## Your objective
Find all lines in the listing that include the word "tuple", then copy them.

## Task data
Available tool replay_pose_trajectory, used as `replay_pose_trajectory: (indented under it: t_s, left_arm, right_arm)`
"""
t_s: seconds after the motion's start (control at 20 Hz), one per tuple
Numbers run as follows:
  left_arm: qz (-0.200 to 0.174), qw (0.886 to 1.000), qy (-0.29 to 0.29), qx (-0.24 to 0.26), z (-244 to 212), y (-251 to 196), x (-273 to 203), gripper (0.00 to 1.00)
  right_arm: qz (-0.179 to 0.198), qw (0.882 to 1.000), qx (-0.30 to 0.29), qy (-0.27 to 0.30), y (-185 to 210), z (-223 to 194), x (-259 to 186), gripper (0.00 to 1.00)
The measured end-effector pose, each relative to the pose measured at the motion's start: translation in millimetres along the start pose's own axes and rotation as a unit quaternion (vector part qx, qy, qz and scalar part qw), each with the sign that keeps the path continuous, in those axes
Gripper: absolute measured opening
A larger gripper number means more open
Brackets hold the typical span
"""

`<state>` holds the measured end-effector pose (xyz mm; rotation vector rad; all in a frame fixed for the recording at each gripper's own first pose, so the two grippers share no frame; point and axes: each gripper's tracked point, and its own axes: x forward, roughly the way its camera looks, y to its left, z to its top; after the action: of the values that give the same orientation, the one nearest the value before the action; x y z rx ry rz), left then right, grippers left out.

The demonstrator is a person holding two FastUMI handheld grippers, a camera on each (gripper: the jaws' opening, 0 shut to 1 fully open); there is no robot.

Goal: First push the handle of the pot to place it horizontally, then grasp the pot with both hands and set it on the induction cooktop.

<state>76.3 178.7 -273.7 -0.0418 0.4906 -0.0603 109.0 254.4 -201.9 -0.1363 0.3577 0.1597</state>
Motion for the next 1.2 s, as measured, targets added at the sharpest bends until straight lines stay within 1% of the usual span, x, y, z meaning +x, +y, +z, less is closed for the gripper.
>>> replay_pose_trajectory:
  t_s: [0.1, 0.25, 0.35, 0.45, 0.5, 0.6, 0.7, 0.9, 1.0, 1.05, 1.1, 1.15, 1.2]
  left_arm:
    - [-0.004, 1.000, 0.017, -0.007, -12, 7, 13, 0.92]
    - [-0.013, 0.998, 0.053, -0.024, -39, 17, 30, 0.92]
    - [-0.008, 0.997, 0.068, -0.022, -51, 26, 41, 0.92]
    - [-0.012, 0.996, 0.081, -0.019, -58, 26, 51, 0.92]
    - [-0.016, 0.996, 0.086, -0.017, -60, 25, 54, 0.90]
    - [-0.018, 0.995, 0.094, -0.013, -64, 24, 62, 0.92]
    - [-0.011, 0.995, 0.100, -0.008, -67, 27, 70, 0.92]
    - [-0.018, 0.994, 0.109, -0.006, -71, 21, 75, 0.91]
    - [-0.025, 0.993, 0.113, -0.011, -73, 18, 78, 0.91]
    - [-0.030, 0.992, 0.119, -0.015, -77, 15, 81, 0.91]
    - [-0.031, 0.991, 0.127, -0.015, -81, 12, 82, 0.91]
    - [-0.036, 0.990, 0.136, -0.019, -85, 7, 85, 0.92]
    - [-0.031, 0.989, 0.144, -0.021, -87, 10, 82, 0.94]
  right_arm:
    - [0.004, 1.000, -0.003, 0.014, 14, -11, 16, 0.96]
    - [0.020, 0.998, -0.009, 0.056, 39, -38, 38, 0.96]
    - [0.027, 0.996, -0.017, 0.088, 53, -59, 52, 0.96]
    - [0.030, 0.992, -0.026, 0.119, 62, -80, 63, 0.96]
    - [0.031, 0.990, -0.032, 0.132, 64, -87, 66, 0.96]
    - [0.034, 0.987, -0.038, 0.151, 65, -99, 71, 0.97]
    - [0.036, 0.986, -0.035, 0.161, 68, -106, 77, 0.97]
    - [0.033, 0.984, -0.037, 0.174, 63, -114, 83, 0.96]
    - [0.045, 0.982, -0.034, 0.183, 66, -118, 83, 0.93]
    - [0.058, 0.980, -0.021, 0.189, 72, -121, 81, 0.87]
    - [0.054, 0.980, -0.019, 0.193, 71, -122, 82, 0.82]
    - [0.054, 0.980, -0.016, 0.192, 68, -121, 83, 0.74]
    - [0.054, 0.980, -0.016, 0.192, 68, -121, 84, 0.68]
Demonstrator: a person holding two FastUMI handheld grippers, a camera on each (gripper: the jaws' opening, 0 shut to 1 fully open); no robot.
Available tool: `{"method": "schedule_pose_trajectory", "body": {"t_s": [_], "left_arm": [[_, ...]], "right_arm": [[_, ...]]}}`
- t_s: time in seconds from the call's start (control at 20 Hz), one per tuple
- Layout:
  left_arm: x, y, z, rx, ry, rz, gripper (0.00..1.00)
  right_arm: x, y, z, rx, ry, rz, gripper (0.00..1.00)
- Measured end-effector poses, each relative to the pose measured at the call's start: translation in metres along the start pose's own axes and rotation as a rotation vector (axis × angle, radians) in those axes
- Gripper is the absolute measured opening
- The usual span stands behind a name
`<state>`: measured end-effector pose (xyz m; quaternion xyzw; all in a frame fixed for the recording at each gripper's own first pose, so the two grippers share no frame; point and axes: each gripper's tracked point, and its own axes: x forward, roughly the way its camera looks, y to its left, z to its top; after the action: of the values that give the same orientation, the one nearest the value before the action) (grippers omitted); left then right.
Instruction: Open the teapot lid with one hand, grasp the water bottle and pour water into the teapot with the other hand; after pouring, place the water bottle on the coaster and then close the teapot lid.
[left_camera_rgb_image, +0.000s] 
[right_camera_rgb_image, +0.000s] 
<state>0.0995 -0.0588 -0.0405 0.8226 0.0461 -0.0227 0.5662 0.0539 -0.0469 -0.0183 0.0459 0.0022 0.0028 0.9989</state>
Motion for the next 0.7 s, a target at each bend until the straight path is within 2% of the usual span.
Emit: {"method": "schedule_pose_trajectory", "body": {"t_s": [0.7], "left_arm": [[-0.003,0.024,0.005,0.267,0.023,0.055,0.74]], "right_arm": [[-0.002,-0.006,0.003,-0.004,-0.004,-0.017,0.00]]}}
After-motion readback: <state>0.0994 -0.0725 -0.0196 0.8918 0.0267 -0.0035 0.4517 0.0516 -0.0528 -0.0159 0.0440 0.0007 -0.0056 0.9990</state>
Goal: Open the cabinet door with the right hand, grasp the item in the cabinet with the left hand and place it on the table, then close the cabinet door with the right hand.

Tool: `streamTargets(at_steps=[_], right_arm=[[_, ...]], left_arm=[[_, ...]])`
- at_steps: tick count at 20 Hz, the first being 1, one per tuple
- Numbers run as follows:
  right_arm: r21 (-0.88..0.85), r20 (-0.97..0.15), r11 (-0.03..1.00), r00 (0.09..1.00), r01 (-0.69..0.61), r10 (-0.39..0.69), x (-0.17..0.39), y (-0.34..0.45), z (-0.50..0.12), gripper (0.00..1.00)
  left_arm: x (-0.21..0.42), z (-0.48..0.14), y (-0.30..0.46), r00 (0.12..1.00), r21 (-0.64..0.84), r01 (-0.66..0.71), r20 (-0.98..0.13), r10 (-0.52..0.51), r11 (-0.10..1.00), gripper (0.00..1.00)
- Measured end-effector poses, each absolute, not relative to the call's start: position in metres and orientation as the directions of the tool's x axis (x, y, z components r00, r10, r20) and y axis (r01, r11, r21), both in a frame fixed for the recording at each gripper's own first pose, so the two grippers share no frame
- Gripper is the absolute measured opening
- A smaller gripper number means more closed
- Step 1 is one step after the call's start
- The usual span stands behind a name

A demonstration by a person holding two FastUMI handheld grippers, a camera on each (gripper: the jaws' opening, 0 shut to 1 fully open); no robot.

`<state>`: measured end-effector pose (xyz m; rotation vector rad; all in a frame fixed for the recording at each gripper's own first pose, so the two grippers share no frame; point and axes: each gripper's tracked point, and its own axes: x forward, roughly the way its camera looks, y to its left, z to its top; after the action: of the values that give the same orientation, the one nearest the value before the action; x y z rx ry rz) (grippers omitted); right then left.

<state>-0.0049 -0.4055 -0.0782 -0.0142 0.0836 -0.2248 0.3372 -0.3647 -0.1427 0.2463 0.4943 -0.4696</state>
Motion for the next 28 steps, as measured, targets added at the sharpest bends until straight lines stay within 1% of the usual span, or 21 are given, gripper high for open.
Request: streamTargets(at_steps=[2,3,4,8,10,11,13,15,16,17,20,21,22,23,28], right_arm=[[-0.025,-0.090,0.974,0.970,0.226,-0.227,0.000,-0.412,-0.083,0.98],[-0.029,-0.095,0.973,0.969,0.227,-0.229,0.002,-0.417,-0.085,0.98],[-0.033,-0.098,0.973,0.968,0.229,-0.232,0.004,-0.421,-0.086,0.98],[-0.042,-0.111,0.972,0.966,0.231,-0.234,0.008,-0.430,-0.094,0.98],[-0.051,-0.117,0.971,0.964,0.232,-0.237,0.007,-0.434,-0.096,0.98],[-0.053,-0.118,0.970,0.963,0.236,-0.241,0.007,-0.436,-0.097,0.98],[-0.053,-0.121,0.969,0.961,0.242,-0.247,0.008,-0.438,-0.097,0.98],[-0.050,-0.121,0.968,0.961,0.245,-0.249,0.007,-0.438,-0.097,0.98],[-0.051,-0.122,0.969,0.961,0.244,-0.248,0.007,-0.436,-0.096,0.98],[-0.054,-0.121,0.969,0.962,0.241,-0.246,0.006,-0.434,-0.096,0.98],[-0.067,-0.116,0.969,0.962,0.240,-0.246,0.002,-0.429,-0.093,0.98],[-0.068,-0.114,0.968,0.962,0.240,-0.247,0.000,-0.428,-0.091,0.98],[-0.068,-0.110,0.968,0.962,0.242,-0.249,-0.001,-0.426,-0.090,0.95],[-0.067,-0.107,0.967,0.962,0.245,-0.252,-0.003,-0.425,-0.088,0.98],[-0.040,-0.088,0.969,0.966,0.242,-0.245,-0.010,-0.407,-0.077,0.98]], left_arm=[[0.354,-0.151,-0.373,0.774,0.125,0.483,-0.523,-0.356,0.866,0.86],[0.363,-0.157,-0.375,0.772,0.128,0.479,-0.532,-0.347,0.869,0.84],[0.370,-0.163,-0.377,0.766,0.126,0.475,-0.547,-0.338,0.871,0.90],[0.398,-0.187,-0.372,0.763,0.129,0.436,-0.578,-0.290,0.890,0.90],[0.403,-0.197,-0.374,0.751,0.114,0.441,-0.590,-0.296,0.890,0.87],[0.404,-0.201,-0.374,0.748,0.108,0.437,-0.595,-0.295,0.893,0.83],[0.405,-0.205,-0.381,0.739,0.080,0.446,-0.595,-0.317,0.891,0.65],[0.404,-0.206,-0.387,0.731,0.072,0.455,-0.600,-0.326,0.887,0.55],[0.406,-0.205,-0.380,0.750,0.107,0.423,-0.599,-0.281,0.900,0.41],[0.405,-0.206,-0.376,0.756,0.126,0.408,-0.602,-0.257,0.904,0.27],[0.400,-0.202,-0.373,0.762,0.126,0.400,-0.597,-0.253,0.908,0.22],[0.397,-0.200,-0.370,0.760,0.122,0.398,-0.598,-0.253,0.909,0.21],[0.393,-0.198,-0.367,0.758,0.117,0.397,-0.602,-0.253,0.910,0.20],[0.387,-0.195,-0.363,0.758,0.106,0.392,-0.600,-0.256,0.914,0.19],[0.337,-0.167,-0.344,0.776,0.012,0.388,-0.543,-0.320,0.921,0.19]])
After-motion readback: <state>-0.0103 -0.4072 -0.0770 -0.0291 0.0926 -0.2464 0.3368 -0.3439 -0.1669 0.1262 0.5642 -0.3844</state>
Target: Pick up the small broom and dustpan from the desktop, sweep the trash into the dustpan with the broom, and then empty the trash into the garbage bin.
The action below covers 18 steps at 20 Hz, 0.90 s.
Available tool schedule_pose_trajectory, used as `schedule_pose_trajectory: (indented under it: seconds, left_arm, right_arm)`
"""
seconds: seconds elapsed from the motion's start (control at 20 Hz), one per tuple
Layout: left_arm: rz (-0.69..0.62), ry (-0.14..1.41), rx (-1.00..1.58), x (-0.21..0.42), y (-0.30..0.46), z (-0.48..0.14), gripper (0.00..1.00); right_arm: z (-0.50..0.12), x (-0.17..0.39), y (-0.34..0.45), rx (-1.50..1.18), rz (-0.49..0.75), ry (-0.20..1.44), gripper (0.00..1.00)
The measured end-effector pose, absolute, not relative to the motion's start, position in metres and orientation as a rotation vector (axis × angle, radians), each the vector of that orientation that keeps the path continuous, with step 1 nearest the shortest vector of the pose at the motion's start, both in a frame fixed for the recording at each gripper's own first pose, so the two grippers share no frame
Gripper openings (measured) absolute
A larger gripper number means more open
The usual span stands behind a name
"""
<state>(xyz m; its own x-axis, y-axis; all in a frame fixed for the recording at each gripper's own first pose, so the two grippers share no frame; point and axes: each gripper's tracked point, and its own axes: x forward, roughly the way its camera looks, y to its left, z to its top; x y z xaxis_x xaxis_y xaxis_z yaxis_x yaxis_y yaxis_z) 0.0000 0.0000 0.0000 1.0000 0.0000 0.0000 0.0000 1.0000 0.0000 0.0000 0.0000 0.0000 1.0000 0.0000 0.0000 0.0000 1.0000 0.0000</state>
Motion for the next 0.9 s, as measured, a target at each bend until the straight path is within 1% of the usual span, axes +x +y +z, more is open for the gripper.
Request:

## Result of this exercise
t_s: seconds after the motion's start (control at 20 Hz), one per tuple
- t_s: time in seconds from the call's start (control at 20 Hz), one per tuple
- at_steps: tick count at 20 Hz, the first being 1, one per tuple
seconds: seconds elapsed from the motion's start (control at 20 Hz), one per tuple

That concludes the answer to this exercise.